In 1956, the young girl joined country star Red Foley for a show at the Bell Auditorium near her home in Augusta, and she belted out “Jambalaya,” by Hank Williams.

Public Domain

She was then signed to appear on Foley’s Ozark Jubilee, a country music show, where millions of viewers fell in love with the sassy 12-year-old whose talent was developed well beyond her age.

In the same year, Lee signed with Decca Records, and the next year, she moved to Nashville, Tennessee, and fusing country with rhythm and blues–highlighted by her hiccupping vocals–she recorded early rockabilly classics like “BIGELOW 6-200,” “Little Jonah,” and “Let’s Jump the Broomstick.”

When asked if–when as a young girl–she was nervous performing in front of large crowds, she answered: “No, not really. Nobody ever told me to be nervous. The stage always felt like a hometown to me because I had been in front of people ever since I was 3 years old, singing to people. So it was a very comfortable spot for me.”

In 1957, Lee earned the nickname “Little Miss Dynamite” for her pint-sized powerhouse recording of the song “Dynamite,” and in 1958, fans heard “Rockin’ around the Christmas Tree,” a genre and generation-crossing holiday standard, released when she was only 13.

“I knew it was magical,” she told Rolling Stone.

Over the next couple of years, she charted with hits like “Sweet Nuthin’s,” “All Alone Am I,” and “Fool #1.”

Most of her songs, however, contradicted her experience as a young girl.
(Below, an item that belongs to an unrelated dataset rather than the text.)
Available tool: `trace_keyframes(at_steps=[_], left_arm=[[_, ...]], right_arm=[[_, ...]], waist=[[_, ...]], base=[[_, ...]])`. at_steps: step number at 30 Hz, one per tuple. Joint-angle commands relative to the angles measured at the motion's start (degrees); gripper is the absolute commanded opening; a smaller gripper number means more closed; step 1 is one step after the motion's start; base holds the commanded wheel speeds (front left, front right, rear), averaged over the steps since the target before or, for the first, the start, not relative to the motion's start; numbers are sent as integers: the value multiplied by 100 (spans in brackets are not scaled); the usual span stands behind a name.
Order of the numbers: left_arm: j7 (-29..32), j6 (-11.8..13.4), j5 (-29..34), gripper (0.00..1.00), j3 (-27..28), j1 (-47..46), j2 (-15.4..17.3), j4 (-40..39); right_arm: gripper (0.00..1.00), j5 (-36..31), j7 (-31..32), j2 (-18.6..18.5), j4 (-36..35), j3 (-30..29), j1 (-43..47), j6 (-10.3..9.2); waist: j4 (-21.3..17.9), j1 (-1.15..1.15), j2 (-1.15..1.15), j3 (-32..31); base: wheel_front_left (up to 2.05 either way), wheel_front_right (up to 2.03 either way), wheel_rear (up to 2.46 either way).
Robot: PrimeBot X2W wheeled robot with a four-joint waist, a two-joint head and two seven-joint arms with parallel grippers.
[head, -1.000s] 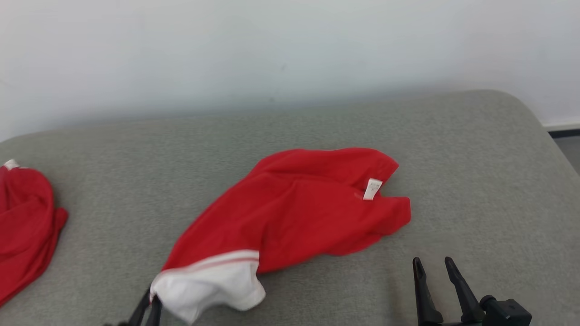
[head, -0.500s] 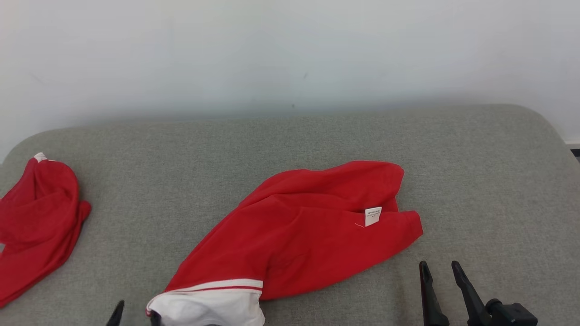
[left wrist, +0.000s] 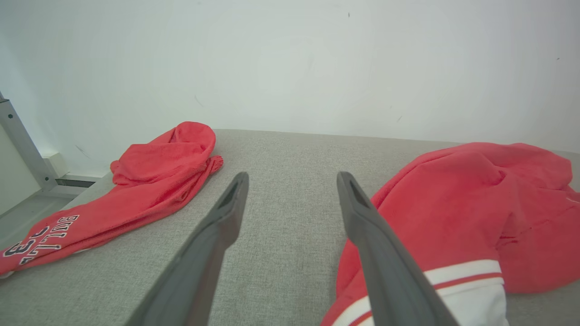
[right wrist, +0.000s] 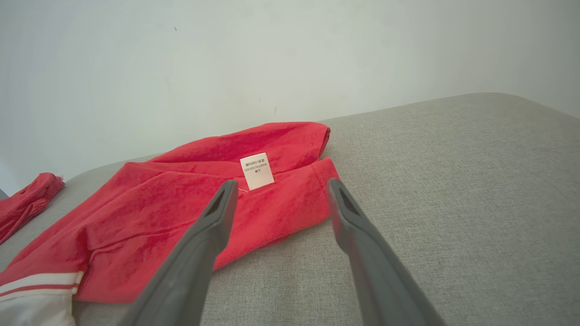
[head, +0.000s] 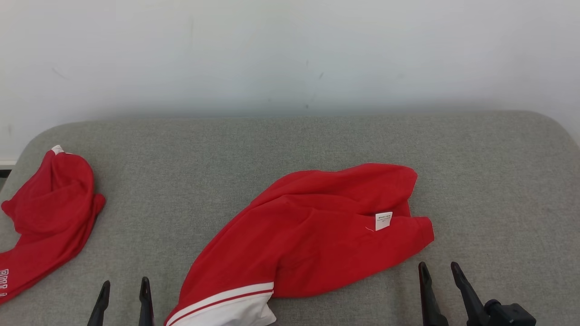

Her mother didn’t let her date and she graduated high school not understanding the heartbreak of young love.

Brenda Lee, kissed by Fabian Forte, 1961 / Public Domain

She was only 16 when she said “Love could be so cruel” in the song “I’m Sorry” and only 16 when she said “I want his lips to kiss me” in the song “I Want to be Wanted,” both back-to-back hits when she was still in school.

And when she turned 18, she met Ronnie Shacklett, whom she’s now been happily married to for 60 years.

Life on the road for Lee as a youngster had its difficulties. She celebrated her 12th birthday in Las Vegas and speaking with the Las Vegas Journal, Lee explained her loneliness.

“Of course, I wasn’t even allowed to walk through a casino, I was so young. So I didn’t even know what a casino looked like. They took me into the kitchen, then into the showroom. And then when my show was over, I was brought back out through the kitchen and back up to my room. Children weren’t allowed … in the casino area.” She continued, “There wasn’t anything to do in Vegas for a kid. The most fun I had was on the stage.”

Speaking on what she missed out on as a child, the award-winning Lee said, “Many times, I yearned to be with my friends rather than be out there on the road.”

Turns out she made new friends on the road, like with the music group that opened for her at a 1962 show in Germany. “I hung out with John,” she says effortlessly, speaking of John Lennon. “He was extremely intelligent, very acerbic with his jokes, just a gentle person. When I found out that they later said they were fans of my music, I was just floored.”